Слухи о происходившем в Мешеде не миновали Гамза-мирзы. Он тотчас же поспешил на помощь Самсон-хану, но с появлением его дела шахских войск не только не поправились, а, напротив, приняли еще худший оборот, так как войска нашлись вынужденными ретироваться в цитадель, а инсургенты, ободренные удачей и пользуясь народным волнением, подступили к городу.
Положение Гамза-мирзы было отчаянное. Окруженный со всех сторон неприятелем и не ожидая ниоткуда подкрепления, он обратился с просьбой о помощи к Яр-Мухаммед-хану Гератскому, в котором видел единственную надежду на спасение столицы Хорасана, с переходом коей в руки инсургентов провинция эта должна была бы считаться потерянной для Персии. Яр-Мухаммед-хан отозвался на этот призыв и, несмотря на позднее уже время года, явился во главе четырех тысяч всадников к Мешеду и немедленно вступил в прямые сношения с принцем. Но, убедившись в превосходстве неприятельских сил, он удержался вступить в открытый бой с Саларом, а предложил Гамза-мирзе идти с ним в Герат с тем, чтобы весной снова открыть военные действия, которых успех, по его уверению, обеспечивался еще и тем, что в этот промежуток времени к нему могла подоспеть помощь из Тегерана. Гамза-мирза принял совет и, оставив Самсон-хана в цитадели, сам, под прикрытием Яр-Мухаммед-хана, отправился к стороне Герата.
В то самое время, как Хорасан служил театром этих событий, в Тегеране также произошли большие перемены: скончался Мамед-шах, и Наср-Эддин, провозгласив себя шахом, уже успел прибыть в столицу. Со смертью шаха и с удалением от дел Хаджи-Мирза-Агаси изменилась и политика нового правительства. Эмир-Таги-хан, преемник Хаджи-Мирза-Агаси по званию первого министра, зная всю громадность жертв, поглощенных хорасанским возмущением, хорошо понимал, что дальнейшее продолжение войны могло довести Персию до конечного разорения, а потому все его заботы сосредоточились на возможно скорейшем усмирении мятежа, чтобы затем всецело заниматься внутренней реорганизацией, в которой настоятельно нуждалось государство. Он начал с того, что отправил в Хорасан несколько доверенных людей, с целью убедить инсургентов сложить оружие, с обнадежением их в безусловном прощении. Вместе с тем последовало распоряжение об отозвании Гамза-мирзы и о назначении на его место Султан-Мурад-мирзы, с поручением ему, на всякий случай, если бы меры кротости оказались безуспешными, отряда войск в семь тысяч человек, при восемнадцати орудиях.

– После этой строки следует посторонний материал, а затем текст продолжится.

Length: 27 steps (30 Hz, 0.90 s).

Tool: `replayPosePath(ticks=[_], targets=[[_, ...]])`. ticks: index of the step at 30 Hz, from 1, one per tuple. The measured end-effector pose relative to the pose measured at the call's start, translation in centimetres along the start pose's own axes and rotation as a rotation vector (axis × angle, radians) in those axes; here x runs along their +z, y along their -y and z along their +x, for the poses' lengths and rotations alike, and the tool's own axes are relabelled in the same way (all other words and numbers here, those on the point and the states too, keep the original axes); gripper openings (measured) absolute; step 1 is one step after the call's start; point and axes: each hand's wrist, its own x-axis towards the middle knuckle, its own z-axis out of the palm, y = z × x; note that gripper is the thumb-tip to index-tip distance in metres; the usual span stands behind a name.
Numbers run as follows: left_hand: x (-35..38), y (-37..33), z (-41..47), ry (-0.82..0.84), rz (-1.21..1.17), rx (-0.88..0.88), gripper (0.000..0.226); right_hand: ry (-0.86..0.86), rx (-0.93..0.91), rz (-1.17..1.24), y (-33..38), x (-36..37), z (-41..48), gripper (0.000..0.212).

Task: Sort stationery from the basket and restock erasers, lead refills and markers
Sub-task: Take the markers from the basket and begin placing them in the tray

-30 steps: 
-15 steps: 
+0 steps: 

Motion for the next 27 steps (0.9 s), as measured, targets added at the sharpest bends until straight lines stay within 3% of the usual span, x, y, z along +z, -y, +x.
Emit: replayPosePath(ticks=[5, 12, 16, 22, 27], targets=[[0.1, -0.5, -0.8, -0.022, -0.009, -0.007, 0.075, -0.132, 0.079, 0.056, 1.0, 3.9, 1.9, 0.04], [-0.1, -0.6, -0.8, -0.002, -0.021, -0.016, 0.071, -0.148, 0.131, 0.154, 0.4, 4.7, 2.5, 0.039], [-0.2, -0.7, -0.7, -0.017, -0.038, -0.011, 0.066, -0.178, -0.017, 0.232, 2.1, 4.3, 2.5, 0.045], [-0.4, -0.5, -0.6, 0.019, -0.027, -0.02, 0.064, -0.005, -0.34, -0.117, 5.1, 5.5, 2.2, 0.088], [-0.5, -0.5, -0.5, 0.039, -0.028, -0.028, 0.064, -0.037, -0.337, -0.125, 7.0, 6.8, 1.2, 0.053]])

Рассказывают, что Салар согласился сложить оружие, но, узнав о движении Султан-Мурад-мирзы, отказался от своего намерения, видя в этом назначении неискренность правительства.
Султан-Мурад-мирза выступил из Тегерана 20 октября 1848 года и, следуя к Мешеду, остановился перед Себзеваром, требуя сдачи города, которого защиту Салар вверил сыну своему Эмир-Аслан-хану. Когда же требование это было отвергнуто, принц приступил к блокаде, но безуспешно, что его и заставило отступить к Амрудистану. По взятии этой крепости, он снова двинулся к Себзевару, чтобы обеспечить свой тыл, так как почти одновременно с ним туда спешил и Салар.
Между тем, холод и голод опустошали шахскую армию. Уже два года, как в Хорасане не было урожая, и население отказывалось снабжать продовольствием войска, питая к ним закоренелую ненависть. Вдобавок к этому, сношения центрального правительства с его генералами почти прекратились, ибо письменные сообщения редко доходили по назначению, будучи перехватываемы Саларом.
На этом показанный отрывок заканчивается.